■ Task item:
Pull every line that holds the word "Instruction" from the entries.

■ Available data:
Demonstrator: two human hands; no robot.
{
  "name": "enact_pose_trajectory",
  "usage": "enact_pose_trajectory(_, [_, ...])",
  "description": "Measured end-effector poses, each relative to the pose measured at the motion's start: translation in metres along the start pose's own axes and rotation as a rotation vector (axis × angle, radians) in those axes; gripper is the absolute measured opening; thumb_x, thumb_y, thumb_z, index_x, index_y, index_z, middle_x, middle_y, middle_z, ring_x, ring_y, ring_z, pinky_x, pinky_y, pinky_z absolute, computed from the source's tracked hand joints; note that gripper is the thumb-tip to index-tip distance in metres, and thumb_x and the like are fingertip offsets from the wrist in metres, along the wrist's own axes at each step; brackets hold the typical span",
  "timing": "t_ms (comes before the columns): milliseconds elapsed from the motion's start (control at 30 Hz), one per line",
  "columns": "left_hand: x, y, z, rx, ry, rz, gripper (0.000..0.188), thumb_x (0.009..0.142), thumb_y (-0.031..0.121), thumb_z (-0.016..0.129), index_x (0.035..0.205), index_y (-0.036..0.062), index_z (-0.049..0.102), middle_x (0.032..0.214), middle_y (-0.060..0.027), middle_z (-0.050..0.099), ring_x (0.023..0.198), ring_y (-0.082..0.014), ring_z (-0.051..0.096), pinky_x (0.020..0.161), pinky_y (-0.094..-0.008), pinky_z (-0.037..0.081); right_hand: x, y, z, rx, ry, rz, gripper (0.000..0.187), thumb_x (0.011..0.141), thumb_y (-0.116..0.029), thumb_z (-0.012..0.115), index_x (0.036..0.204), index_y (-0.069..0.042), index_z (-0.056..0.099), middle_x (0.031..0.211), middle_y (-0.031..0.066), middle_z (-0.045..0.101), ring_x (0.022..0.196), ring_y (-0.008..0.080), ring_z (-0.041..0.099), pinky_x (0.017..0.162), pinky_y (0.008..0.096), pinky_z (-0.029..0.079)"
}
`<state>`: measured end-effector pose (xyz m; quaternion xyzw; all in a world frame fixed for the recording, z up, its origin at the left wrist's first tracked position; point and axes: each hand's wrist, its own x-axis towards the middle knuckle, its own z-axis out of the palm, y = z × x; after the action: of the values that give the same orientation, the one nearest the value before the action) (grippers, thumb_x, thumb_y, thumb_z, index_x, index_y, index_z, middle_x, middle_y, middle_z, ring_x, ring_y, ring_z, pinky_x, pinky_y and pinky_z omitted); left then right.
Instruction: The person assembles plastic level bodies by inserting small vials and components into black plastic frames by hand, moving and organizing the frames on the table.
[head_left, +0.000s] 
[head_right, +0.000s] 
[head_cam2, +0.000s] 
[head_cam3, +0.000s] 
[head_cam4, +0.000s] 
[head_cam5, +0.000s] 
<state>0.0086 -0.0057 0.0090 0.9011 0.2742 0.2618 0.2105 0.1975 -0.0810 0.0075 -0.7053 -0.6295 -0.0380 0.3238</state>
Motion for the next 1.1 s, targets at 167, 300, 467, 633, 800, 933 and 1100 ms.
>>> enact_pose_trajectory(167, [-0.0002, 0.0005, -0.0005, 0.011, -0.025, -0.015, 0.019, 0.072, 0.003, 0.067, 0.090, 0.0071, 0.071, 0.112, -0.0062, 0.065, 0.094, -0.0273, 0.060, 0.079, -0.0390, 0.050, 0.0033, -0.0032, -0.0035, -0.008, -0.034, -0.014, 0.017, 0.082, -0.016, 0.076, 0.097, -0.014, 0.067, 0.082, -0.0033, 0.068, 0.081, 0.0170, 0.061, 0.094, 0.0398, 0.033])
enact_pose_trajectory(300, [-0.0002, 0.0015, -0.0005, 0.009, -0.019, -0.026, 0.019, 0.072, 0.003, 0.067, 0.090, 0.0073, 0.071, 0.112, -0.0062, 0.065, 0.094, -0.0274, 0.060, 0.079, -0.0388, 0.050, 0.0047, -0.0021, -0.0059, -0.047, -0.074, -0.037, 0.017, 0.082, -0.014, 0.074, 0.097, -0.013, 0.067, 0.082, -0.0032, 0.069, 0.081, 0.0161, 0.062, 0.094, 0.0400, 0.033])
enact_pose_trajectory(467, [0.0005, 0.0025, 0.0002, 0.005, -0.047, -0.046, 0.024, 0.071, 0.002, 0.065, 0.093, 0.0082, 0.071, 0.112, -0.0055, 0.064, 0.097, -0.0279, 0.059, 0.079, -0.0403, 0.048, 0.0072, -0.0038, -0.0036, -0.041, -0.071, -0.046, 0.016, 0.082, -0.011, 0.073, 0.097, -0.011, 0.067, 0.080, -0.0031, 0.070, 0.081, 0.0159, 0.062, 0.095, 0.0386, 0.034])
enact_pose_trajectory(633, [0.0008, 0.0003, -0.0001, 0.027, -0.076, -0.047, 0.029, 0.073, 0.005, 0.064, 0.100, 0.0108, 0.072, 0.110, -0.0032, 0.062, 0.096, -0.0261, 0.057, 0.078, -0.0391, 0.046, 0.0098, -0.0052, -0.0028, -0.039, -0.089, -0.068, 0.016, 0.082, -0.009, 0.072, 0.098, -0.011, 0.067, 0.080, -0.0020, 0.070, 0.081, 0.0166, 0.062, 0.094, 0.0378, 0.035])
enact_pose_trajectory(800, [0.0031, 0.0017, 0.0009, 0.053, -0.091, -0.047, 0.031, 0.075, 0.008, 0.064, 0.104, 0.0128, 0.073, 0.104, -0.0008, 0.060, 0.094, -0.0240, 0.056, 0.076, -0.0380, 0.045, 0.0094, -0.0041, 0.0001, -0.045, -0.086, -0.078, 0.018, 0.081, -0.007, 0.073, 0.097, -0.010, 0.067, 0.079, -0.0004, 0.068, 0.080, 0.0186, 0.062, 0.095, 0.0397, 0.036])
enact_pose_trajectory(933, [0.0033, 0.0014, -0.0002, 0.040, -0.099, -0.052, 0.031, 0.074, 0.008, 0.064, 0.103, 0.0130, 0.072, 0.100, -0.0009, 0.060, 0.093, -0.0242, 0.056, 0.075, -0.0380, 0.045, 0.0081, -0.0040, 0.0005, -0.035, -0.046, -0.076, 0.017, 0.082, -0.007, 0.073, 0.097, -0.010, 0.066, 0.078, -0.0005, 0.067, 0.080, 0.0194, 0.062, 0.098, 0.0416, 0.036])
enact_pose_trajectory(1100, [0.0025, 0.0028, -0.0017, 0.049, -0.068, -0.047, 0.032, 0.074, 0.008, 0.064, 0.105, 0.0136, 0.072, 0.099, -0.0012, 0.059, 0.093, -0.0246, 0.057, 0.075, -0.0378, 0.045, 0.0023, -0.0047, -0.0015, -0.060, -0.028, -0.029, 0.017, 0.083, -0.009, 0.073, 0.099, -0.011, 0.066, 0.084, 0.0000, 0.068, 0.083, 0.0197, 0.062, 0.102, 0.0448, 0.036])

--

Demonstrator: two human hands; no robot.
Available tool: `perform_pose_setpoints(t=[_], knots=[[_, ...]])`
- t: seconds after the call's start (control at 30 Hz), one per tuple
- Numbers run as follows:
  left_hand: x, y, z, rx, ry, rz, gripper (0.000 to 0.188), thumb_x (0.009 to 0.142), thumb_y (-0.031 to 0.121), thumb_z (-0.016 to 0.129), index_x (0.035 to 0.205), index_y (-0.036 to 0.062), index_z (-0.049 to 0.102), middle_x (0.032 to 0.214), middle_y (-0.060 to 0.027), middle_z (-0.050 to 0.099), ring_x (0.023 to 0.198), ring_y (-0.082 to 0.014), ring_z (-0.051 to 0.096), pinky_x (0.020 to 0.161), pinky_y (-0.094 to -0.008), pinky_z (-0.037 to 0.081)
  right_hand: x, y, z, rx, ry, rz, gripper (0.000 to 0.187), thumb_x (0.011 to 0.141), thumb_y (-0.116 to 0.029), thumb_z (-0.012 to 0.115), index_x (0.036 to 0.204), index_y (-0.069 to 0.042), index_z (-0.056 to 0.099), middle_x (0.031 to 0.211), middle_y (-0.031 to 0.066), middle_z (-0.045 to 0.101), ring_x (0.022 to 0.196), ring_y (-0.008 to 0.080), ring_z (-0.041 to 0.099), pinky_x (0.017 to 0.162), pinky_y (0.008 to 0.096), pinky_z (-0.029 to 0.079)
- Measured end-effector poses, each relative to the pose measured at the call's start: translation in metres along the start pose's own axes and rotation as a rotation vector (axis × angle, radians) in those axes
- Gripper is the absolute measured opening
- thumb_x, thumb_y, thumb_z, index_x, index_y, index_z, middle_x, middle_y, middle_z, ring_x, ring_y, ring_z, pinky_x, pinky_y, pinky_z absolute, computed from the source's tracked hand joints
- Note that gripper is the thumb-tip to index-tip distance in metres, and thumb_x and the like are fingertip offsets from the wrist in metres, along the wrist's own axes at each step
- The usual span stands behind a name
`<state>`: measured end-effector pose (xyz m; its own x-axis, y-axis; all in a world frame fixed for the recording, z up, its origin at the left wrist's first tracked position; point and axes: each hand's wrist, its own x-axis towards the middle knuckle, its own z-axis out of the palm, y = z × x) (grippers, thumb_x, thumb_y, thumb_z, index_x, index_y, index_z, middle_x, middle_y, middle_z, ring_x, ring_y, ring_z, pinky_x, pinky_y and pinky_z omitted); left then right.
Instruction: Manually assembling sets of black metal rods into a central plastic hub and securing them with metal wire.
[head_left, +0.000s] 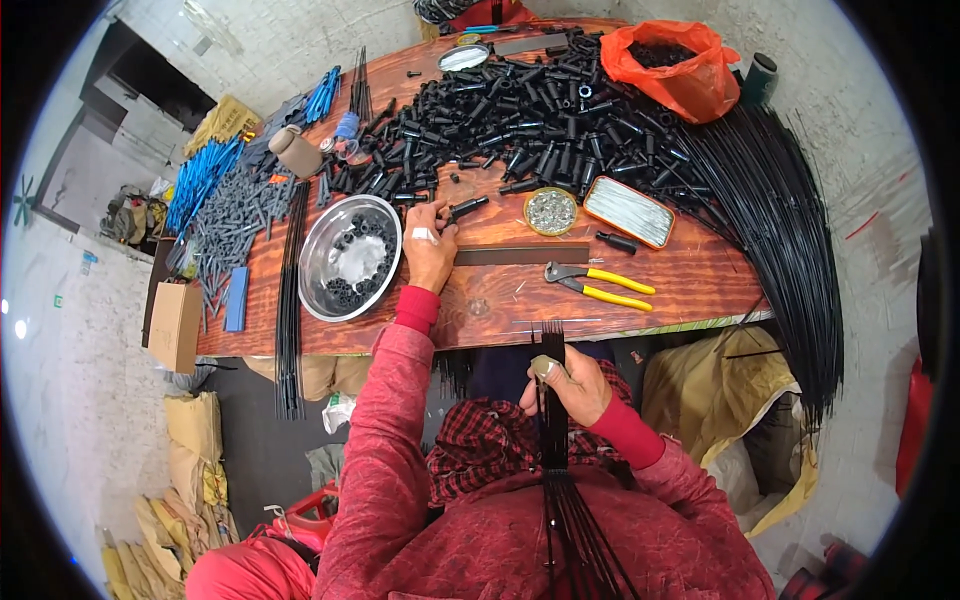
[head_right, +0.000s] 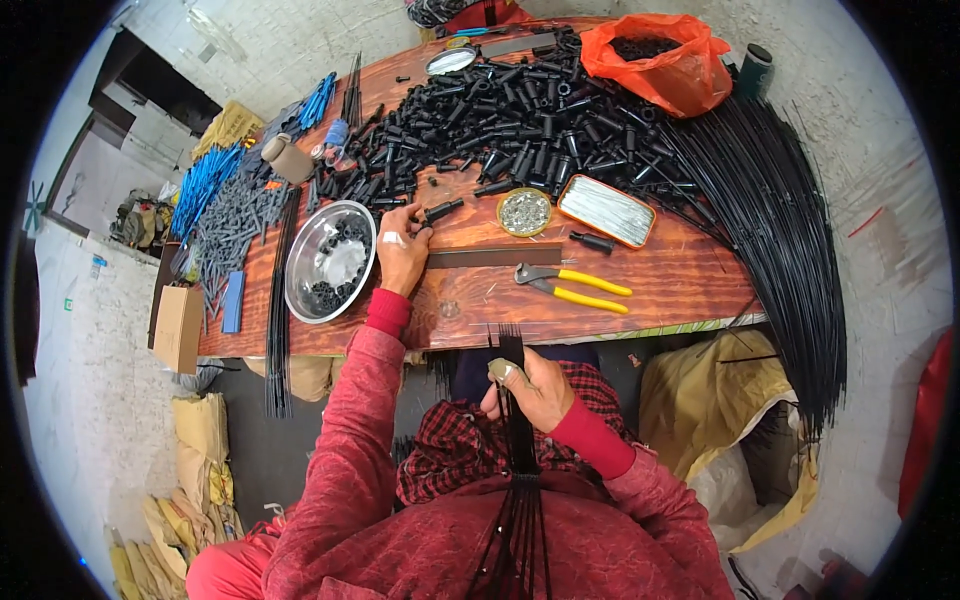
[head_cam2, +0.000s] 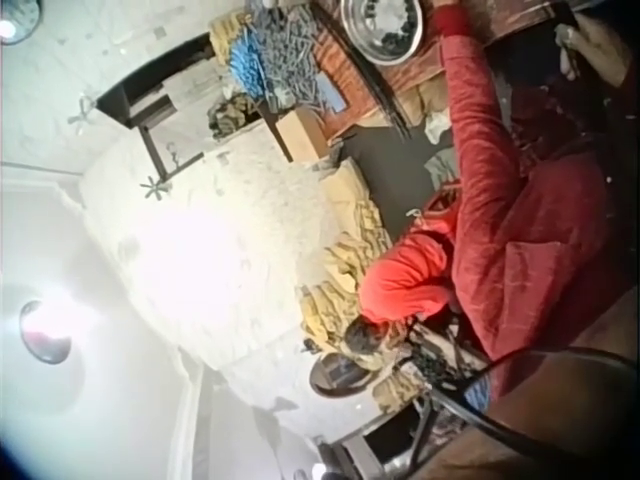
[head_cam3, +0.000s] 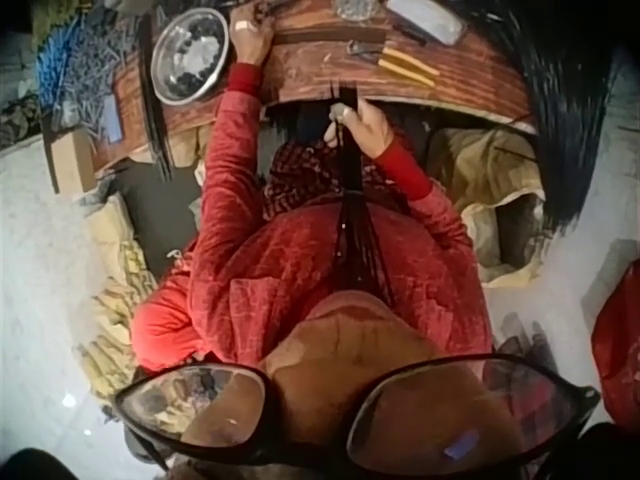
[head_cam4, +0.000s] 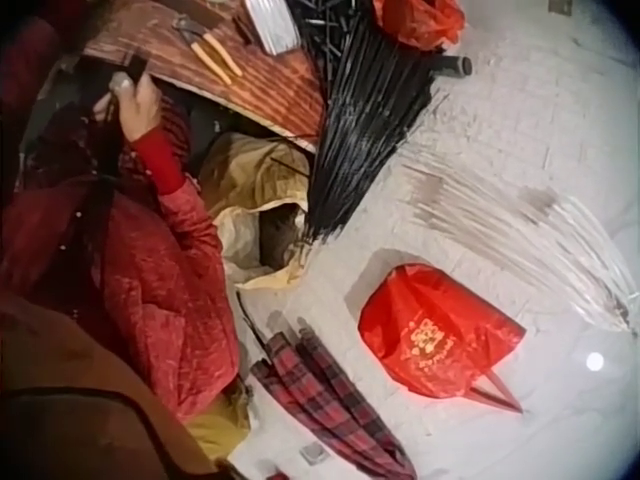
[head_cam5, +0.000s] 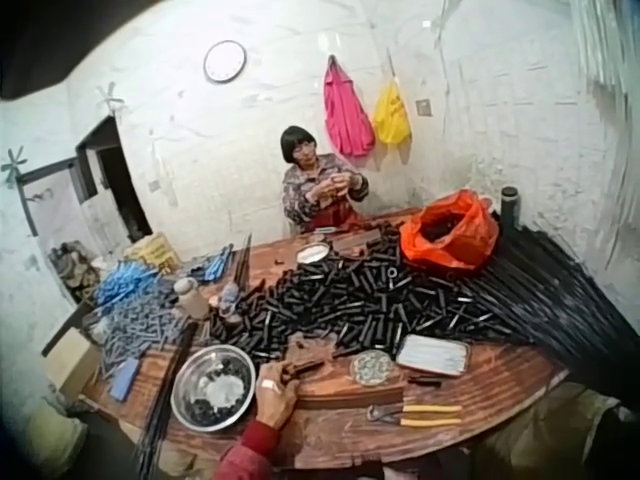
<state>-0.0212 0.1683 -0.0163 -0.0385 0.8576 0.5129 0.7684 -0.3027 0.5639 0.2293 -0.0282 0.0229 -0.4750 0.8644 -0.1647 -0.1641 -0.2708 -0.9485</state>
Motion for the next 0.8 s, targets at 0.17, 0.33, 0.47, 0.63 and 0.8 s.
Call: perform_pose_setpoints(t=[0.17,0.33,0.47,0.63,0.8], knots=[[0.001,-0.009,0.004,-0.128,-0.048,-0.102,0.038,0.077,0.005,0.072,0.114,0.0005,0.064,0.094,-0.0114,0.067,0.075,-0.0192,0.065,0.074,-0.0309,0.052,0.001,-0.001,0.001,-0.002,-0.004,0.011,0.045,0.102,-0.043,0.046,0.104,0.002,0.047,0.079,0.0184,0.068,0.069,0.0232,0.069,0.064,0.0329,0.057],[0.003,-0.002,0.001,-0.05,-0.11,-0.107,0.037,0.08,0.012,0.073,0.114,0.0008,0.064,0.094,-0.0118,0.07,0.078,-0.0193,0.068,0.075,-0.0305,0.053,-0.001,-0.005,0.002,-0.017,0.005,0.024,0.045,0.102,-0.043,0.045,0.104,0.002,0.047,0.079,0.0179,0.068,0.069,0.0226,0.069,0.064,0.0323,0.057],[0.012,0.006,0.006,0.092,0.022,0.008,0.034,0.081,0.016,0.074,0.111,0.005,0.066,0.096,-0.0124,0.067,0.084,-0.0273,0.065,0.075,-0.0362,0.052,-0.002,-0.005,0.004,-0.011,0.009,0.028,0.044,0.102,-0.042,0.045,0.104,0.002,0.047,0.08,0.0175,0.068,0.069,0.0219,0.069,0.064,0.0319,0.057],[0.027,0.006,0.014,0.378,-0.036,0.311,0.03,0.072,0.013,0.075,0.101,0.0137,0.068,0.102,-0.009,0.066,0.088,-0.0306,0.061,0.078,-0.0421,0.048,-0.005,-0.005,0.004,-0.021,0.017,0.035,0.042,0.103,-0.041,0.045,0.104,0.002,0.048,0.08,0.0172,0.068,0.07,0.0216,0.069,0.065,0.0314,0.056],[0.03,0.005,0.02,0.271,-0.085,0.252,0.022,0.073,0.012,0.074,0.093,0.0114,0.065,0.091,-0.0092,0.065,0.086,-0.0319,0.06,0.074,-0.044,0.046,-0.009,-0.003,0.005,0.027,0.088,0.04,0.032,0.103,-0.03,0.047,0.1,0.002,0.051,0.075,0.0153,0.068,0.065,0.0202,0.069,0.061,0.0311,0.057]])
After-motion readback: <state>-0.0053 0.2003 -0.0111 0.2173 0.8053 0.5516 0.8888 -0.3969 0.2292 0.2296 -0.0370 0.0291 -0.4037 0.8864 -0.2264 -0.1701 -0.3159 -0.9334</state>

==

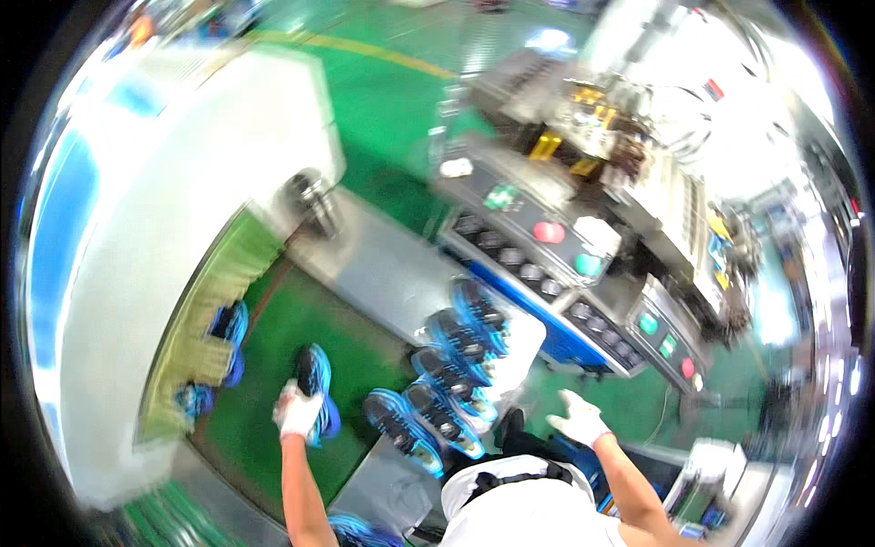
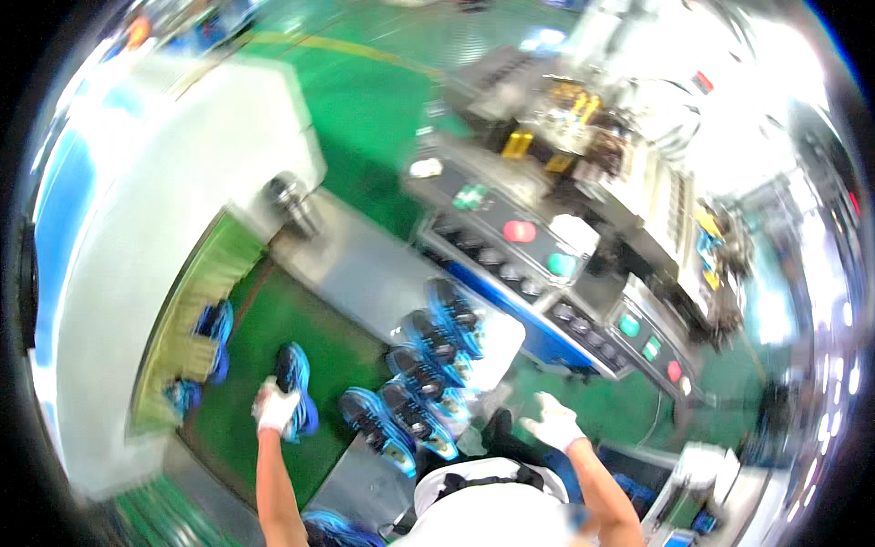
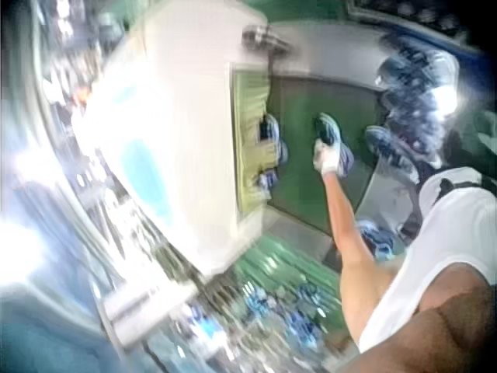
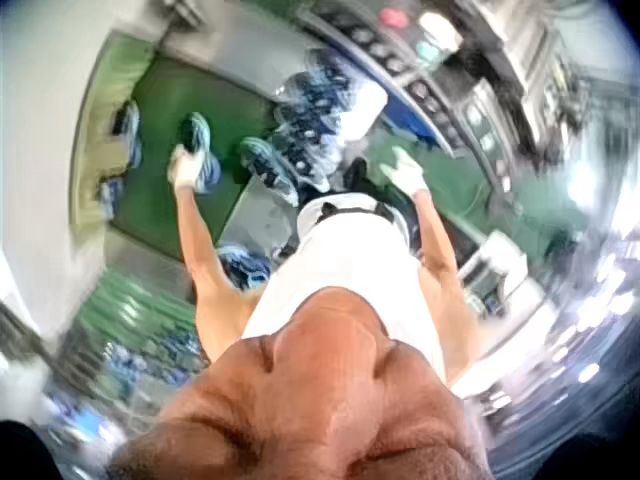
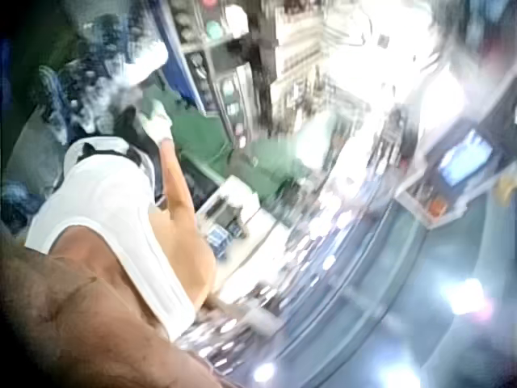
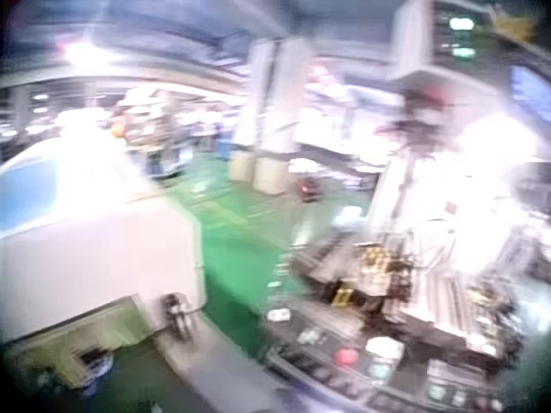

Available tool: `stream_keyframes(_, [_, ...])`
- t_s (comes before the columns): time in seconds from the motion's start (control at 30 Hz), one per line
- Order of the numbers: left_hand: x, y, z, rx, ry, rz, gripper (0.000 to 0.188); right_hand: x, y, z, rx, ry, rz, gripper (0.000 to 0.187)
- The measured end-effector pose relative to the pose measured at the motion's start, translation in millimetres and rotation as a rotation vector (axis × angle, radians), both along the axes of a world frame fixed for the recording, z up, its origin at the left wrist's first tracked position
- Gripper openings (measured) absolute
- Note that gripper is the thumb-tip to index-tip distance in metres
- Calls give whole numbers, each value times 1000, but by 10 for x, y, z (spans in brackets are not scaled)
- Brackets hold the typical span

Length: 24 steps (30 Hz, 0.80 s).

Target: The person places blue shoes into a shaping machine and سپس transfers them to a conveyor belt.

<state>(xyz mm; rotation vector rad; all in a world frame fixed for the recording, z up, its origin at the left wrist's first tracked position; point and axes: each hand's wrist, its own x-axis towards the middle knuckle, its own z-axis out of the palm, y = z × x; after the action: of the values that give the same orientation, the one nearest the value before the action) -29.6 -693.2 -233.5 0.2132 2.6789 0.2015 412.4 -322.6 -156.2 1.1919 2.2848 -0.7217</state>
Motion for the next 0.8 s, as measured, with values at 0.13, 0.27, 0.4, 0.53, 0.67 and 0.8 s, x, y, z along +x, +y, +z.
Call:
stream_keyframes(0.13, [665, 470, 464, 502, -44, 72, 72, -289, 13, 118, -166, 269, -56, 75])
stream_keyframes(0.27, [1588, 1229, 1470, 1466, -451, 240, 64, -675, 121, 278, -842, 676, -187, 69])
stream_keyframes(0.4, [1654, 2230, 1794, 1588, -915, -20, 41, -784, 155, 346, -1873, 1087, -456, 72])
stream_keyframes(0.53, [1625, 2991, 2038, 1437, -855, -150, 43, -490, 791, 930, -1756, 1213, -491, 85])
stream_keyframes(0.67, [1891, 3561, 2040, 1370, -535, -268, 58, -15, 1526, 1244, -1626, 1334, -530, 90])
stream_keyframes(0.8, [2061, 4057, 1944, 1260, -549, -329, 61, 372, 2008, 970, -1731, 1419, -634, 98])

■ Worked solution:
Instruction: The person assembles plastic level bodies by inserting small vials and components into black plastic frames by hand, moving and organizing the frames on the table.
Instruction: Manually assembling sets of black metal rods into a central plastic hub and securing them with metal wire.

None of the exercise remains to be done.